Your output should be every line below, copied exactly.

** Opening Materials provided block **

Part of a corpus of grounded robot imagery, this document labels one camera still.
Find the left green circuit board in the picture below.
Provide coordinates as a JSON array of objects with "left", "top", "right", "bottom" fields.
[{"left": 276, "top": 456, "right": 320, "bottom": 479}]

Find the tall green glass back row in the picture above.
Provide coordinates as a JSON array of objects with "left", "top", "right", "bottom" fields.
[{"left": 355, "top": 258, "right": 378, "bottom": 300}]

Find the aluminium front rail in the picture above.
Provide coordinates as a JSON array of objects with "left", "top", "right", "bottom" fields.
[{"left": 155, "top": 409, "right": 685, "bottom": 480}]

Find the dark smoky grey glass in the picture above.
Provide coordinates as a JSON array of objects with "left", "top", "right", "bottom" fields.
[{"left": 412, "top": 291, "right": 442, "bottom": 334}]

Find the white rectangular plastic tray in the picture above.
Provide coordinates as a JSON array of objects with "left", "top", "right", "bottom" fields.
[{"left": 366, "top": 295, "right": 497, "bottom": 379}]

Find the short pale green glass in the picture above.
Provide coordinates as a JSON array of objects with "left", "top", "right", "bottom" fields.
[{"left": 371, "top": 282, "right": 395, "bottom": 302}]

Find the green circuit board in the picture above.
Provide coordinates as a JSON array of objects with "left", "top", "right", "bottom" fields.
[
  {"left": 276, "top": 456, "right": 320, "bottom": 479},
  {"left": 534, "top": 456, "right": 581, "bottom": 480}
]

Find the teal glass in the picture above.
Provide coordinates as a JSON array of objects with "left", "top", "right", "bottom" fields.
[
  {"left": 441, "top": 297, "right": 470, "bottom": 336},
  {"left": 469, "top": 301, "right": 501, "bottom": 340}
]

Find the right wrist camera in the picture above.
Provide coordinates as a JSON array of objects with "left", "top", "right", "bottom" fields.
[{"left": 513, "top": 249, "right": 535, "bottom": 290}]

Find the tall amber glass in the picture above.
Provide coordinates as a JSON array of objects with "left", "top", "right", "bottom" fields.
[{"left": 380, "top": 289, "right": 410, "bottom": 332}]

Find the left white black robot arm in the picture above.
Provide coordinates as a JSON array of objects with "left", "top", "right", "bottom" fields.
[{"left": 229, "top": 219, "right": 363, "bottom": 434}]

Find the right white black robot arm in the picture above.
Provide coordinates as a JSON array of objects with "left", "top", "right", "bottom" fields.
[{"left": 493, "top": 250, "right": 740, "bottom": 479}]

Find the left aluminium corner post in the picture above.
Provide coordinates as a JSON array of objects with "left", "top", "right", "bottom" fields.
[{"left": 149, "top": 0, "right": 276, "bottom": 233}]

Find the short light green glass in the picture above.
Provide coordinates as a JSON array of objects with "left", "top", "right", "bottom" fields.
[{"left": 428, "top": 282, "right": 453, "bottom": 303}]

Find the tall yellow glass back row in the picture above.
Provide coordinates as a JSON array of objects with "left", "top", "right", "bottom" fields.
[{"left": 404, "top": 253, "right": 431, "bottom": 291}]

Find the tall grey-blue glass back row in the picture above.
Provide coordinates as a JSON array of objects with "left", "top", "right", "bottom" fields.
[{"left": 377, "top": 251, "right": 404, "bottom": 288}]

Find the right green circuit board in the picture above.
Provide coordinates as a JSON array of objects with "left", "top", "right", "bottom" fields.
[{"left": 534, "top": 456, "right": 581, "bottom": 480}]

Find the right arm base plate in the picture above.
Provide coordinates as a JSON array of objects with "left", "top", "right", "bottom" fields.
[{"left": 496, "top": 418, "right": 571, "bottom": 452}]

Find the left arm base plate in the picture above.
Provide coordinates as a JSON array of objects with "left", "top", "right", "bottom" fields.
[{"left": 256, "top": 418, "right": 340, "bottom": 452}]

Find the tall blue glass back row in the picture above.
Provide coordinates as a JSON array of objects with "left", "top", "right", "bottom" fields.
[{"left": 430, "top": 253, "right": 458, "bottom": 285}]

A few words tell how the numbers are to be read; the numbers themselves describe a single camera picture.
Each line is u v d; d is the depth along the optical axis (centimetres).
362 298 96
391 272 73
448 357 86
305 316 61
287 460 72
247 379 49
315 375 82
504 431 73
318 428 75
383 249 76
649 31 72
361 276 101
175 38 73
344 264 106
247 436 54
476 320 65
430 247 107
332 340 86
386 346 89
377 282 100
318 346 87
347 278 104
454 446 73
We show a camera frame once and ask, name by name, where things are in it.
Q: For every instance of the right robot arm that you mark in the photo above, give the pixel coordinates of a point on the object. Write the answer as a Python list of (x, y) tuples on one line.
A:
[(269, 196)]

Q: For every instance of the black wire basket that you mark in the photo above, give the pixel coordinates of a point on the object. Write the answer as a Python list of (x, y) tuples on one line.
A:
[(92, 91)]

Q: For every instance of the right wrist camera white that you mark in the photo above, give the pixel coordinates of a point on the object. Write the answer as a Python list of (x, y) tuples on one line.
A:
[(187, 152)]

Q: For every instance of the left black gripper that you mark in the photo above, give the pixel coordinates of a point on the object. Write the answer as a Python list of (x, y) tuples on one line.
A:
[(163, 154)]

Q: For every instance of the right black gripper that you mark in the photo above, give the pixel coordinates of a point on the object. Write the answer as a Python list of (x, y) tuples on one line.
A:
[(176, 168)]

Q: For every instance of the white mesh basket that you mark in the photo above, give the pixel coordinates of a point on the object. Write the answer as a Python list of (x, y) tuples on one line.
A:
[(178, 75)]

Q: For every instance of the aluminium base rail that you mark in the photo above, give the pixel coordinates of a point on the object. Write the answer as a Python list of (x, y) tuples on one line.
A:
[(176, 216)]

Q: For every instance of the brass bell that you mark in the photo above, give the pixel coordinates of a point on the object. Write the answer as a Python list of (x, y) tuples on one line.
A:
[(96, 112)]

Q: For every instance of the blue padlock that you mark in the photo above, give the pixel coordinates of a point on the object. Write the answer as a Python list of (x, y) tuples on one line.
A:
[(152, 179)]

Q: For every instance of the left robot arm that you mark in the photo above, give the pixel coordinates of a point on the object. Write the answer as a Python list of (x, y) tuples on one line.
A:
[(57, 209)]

** Closing Materials provided block **

— Exercise result —
Part of a corpus of grounded robot imagery, this document labels one camera still.
Find the left green circuit board in the picture below.
Provide coordinates as a JSON array of objects with "left", "top", "right", "bottom" fields.
[{"left": 276, "top": 456, "right": 320, "bottom": 479}]

Find the tall green glass back row in the picture above.
Provide coordinates as a JSON array of objects with "left", "top", "right", "bottom" fields.
[{"left": 355, "top": 258, "right": 378, "bottom": 300}]

Find the aluminium front rail in the picture above.
Provide coordinates as a JSON array of objects with "left", "top", "right", "bottom" fields.
[{"left": 155, "top": 409, "right": 685, "bottom": 480}]

Find the dark smoky grey glass in the picture above.
Provide coordinates as a JSON array of objects with "left", "top", "right", "bottom" fields.
[{"left": 412, "top": 291, "right": 442, "bottom": 334}]

Find the white rectangular plastic tray in the picture above.
Provide coordinates as a JSON array of objects with "left", "top", "right", "bottom" fields.
[{"left": 366, "top": 295, "right": 497, "bottom": 379}]

Find the short pale green glass in the picture above.
Provide coordinates as a JSON array of objects with "left", "top", "right", "bottom" fields.
[{"left": 371, "top": 282, "right": 395, "bottom": 302}]

Find the green circuit board in the picture above.
Provide coordinates as a JSON array of objects with "left", "top", "right", "bottom" fields.
[
  {"left": 276, "top": 456, "right": 320, "bottom": 479},
  {"left": 534, "top": 456, "right": 581, "bottom": 480}
]

Find the teal glass in the picture above.
Provide coordinates as a JSON array of objects with "left", "top", "right", "bottom" fields.
[
  {"left": 441, "top": 297, "right": 470, "bottom": 336},
  {"left": 469, "top": 301, "right": 501, "bottom": 340}
]

Find the right wrist camera in the picture above.
Provide coordinates as a JSON array of objects with "left", "top", "right", "bottom" fields.
[{"left": 513, "top": 249, "right": 535, "bottom": 290}]

Find the tall amber glass in the picture above.
Provide coordinates as a JSON array of objects with "left", "top", "right", "bottom" fields.
[{"left": 380, "top": 289, "right": 410, "bottom": 332}]

Find the left white black robot arm in the picture above.
Provide coordinates as a JSON array of objects with "left", "top", "right", "bottom" fields.
[{"left": 229, "top": 219, "right": 363, "bottom": 434}]

Find the right white black robot arm in the picture above.
Provide coordinates as a JSON array of objects with "left", "top", "right", "bottom" fields.
[{"left": 493, "top": 250, "right": 740, "bottom": 479}]

Find the left aluminium corner post in the picture above.
Provide coordinates as a JSON array of objects with "left", "top", "right", "bottom" fields.
[{"left": 149, "top": 0, "right": 276, "bottom": 233}]

Find the short light green glass in the picture above.
Provide coordinates as a JSON array of objects with "left", "top", "right", "bottom" fields.
[{"left": 428, "top": 282, "right": 453, "bottom": 303}]

Find the tall yellow glass back row in the picture above.
Provide coordinates as a JSON array of objects with "left", "top", "right", "bottom" fields.
[{"left": 404, "top": 253, "right": 431, "bottom": 291}]

Find the tall grey-blue glass back row in the picture above.
Provide coordinates as a JSON array of objects with "left", "top", "right", "bottom" fields.
[{"left": 377, "top": 251, "right": 404, "bottom": 288}]

Find the right green circuit board in the picture above.
Provide coordinates as a JSON array of objects with "left", "top", "right", "bottom" fields.
[{"left": 534, "top": 456, "right": 581, "bottom": 480}]

Find the right arm base plate in the picture above.
Provide coordinates as a JSON array of objects with "left", "top", "right", "bottom" fields.
[{"left": 496, "top": 418, "right": 571, "bottom": 452}]

Find the left arm base plate in the picture above.
Provide coordinates as a JSON array of objects with "left", "top", "right", "bottom" fields.
[{"left": 256, "top": 418, "right": 340, "bottom": 452}]

Find the tall blue glass back row in the picture above.
Provide coordinates as a JSON array of objects with "left", "top", "right", "bottom" fields.
[{"left": 430, "top": 253, "right": 458, "bottom": 285}]

A few words tell how the numbers are to be read; the numbers themselves describe a single camera picture.
Each line is u v d; d is the depth along the optical axis (centimetres).
362 298 96
391 272 73
448 357 86
305 316 61
287 460 72
247 379 49
315 375 82
504 431 73
318 428 75
383 249 76
649 31 72
361 276 101
175 38 73
344 264 106
247 436 54
476 320 65
430 247 107
332 340 86
386 346 89
377 282 100
318 346 87
347 278 104
454 446 73
We show a camera frame once and ask, name by name, where things are in it.
Q: For every instance of the right robot arm that you mark in the photo above, give the pixel coordinates of a point on the object. Write the answer as a Python list of (x, y) tuples on one line.
A:
[(269, 196)]

Q: For every instance of the black wire basket that you mark in the photo above, give the pixel coordinates of a point on the object. Write the answer as a Python list of (x, y) tuples on one line.
A:
[(92, 91)]

Q: For every instance of the right wrist camera white that you mark in the photo above, give the pixel coordinates of a point on the object. Write the answer as a Python list of (x, y) tuples on one line.
A:
[(187, 152)]

Q: For every instance of the left black gripper that you mark in the photo above, give the pixel coordinates of a point on the object. Write the answer as a Python list of (x, y) tuples on one line.
A:
[(163, 154)]

Q: For every instance of the right black gripper that you mark in the photo above, give the pixel coordinates of a point on the object. Write the answer as a Python list of (x, y) tuples on one line.
A:
[(176, 168)]

Q: For every instance of the white mesh basket that you mark in the photo above, give the pixel coordinates of a point on the object. Write the answer as a Python list of (x, y) tuples on one line.
A:
[(178, 75)]

Q: For every instance of the aluminium base rail that you mark in the photo above, give the pixel coordinates of a point on the object. Write the answer as a Python list of (x, y) tuples on one line.
A:
[(176, 216)]

Q: For every instance of the brass bell that you mark in the photo above, give the pixel coordinates of a point on the object. Write the answer as a Python list of (x, y) tuples on one line.
A:
[(96, 112)]

Q: For every instance of the blue padlock that you mark in the photo above, give the pixel coordinates of a point on the object. Write the answer as a Python list of (x, y) tuples on one line.
A:
[(152, 179)]

Q: For every instance of the left robot arm that you mark in the photo above, give the pixel coordinates of a point on the object. Write the answer as a Python list of (x, y) tuples on one line.
A:
[(57, 209)]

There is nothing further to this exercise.